As Edgar Cayce said it would be found at the foot of the sphinx, which just before the internet was made available to the public, the pyramids at Giza brought the idea to the fore that the status quo regarding publicly available information was ummm.... questionable.


Just saying it in a post doesn't make it true.

Cayce never said what you here claim concerning the Library of Alexandria. But even if he did, what of it? He was wrong with almost everything he said. Why should we listen to him on this subject?


Originally posted by FoxStriker
I have a feeling that to the victor goes the spoils...

I think that the knowledge that was contained in the Library of Alexandria was carted away...

or sealed somewhere safe by the Egyptian...

The library was Greek, not Egyptian.


Originally posted by FoxStrikerThese Roman Conquerers were no fools... they were masterminds like the 7 Elite and Puppet Bilderburg Group. I think they understood that knowledge was Advantage, Power and Control.
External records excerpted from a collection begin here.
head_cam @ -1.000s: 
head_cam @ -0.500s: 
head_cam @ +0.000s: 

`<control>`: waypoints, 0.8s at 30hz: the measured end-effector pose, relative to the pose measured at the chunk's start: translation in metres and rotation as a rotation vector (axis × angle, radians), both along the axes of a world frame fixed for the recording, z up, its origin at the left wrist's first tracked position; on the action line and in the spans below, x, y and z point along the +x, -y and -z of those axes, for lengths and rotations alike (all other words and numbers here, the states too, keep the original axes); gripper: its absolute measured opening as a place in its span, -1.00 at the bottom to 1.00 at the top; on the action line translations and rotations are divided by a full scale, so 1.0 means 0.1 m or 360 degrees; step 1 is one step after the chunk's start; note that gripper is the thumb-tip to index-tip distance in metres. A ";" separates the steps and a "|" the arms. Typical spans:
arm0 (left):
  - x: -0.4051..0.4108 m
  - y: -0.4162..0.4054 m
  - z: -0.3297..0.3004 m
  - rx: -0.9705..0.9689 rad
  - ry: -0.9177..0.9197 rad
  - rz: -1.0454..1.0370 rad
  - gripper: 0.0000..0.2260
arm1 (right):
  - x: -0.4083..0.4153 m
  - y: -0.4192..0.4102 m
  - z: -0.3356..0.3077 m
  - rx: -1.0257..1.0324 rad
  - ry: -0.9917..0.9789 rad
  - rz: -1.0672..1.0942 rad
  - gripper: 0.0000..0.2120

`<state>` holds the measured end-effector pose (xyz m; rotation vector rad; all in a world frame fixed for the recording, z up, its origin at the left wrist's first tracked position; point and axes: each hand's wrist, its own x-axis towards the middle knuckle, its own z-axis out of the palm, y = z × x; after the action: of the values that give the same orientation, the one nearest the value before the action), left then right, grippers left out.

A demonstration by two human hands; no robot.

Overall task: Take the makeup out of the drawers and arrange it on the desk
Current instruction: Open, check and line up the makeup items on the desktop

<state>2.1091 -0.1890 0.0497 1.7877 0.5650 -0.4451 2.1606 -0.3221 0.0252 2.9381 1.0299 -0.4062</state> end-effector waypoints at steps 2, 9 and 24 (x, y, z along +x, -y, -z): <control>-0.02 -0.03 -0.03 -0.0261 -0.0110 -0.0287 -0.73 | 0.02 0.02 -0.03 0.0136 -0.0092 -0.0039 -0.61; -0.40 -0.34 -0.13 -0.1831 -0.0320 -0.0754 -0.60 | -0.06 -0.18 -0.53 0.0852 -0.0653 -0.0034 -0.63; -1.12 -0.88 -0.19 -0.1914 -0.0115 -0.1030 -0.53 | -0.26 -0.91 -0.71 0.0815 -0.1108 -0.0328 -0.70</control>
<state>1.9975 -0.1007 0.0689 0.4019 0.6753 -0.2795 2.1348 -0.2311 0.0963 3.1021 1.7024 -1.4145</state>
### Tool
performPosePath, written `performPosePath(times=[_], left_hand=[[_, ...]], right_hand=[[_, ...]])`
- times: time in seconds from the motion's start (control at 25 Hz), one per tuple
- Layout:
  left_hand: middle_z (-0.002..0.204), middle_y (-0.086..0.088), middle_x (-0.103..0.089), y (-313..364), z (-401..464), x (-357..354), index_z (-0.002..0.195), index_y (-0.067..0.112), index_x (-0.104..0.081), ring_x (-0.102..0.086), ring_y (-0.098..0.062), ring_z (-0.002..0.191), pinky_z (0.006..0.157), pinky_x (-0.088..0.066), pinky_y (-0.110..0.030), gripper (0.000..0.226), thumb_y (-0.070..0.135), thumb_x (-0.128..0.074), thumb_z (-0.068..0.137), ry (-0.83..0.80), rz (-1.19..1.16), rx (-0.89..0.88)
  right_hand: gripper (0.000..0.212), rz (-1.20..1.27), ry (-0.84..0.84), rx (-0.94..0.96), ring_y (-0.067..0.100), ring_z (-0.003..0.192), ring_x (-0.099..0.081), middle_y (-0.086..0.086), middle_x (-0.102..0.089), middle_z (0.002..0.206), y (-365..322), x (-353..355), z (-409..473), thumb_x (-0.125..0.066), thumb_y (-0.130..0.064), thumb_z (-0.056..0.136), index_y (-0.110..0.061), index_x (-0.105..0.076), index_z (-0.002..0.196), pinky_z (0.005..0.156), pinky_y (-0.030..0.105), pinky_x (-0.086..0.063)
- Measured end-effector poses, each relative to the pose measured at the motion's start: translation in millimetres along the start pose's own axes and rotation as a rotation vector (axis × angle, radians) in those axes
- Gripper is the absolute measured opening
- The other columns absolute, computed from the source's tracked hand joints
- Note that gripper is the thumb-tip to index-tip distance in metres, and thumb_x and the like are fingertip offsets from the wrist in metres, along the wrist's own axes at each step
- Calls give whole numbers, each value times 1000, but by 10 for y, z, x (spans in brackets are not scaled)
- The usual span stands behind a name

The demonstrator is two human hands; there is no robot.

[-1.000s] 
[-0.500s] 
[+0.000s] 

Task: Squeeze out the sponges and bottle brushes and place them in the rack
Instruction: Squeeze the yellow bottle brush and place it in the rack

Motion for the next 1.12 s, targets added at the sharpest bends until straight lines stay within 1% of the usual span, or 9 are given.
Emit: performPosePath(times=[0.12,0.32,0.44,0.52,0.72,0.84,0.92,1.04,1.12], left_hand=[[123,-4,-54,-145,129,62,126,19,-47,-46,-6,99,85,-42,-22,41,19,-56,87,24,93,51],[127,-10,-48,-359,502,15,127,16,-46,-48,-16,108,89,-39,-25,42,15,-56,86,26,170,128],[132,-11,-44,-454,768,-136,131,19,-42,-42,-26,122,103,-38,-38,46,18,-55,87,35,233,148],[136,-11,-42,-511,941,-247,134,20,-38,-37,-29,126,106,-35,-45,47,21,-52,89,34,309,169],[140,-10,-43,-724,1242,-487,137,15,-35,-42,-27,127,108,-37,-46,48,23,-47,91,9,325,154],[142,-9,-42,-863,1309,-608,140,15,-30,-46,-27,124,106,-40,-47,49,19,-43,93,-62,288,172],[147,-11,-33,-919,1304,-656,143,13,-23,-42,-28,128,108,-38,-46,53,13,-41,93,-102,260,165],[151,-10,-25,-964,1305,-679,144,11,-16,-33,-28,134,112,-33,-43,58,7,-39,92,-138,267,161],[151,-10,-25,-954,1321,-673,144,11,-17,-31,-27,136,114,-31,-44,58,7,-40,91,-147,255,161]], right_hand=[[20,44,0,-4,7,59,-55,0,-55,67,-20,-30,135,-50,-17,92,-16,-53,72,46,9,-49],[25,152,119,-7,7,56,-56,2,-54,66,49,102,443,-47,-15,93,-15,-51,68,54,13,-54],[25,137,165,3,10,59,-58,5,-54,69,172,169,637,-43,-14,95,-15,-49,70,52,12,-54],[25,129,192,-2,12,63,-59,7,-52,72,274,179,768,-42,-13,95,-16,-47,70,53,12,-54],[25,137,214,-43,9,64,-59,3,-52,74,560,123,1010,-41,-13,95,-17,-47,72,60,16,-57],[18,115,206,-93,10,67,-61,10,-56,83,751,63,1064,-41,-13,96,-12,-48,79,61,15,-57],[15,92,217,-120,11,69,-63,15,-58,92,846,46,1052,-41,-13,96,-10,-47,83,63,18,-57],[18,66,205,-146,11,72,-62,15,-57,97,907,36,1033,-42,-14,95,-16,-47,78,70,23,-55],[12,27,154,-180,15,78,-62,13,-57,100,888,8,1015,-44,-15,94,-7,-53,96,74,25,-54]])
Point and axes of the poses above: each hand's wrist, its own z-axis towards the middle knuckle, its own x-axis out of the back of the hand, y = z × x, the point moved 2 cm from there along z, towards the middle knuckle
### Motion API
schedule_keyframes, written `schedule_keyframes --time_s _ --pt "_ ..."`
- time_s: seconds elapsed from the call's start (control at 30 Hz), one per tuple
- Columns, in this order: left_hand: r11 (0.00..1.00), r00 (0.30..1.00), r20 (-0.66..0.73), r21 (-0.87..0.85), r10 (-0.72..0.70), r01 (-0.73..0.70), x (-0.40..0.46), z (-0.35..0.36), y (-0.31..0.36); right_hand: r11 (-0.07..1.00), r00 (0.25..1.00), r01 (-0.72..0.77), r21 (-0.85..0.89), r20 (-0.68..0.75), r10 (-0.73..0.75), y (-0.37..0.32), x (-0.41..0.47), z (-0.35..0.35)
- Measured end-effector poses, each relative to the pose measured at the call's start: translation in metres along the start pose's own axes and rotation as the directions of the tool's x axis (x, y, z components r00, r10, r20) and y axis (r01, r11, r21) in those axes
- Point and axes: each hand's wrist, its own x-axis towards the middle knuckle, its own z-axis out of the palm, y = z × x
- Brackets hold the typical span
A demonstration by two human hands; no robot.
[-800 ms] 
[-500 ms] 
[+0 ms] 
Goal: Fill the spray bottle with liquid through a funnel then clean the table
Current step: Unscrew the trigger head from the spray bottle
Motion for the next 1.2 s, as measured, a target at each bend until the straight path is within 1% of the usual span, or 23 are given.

It seems like the most logical thing to do was take it back to Rome and and have it known among a few Elite to use if it was ever needed...

Just a Theory of course...

but then again... the late empererors were fearful of the masses.... so any city or establishment resembling free thought and knowledge was probly deemed dangerous to the Roman Empire... Guess a good scroll burning was in order.

Fox.


You have either never looked into the subject, or you have been misled on it.

The Library disappeared in great part a couple of hundred years into the Common Era:


The library seems to have been maintained and continued in existence until its contents were largely lost during the taking of the city by the Emperor Aurelian (270–275), who was suppressing a revolt by Queen Zenobia of Palmyra ( ruled Egypt 269-274 CE ).

Source

The first burning (by Julius Caesar) was almost certainly not intentional, and didn't destroy the majority of the Library.

The excerpt I included above relates that the site was finally pretty much done in when Rome supressed the Palmyrene Empire, a group that split off from Rome in the first part of the 3rd century AD.

So, Rome ruled Egypt from 31 BC on, but waited until 270 AD to "suppress" the knowledge in the Library?

Not likely.


Originally posted by bekod
always wondered what man would do with such knowledge, how to build the pyramids,

The Library, again, was Greek, not Egyptian.

By the time Alexandria (the city) was founded, the Egyptians knew no more about how the pyramids were built than the Greeks did, and both knew far, far less than we know about it today.


how to make light 101 using clay and iron, you too can make a sun blade, cut stone like a pro, pocket map of Atlantis with must see sites,

Neither the Greeks nor the Egyptians had any knowledge whatsoever of anyplace called Atlantis or any place that was even similar to what Plato wrote about. Not in their collective knowledge, and not in any of their myths or legends.


Where would we know if we had this knowledge?

We already know far more than was ever stored in Alexandria.

A better question might be "Where would we be today had Rome not collapsed?"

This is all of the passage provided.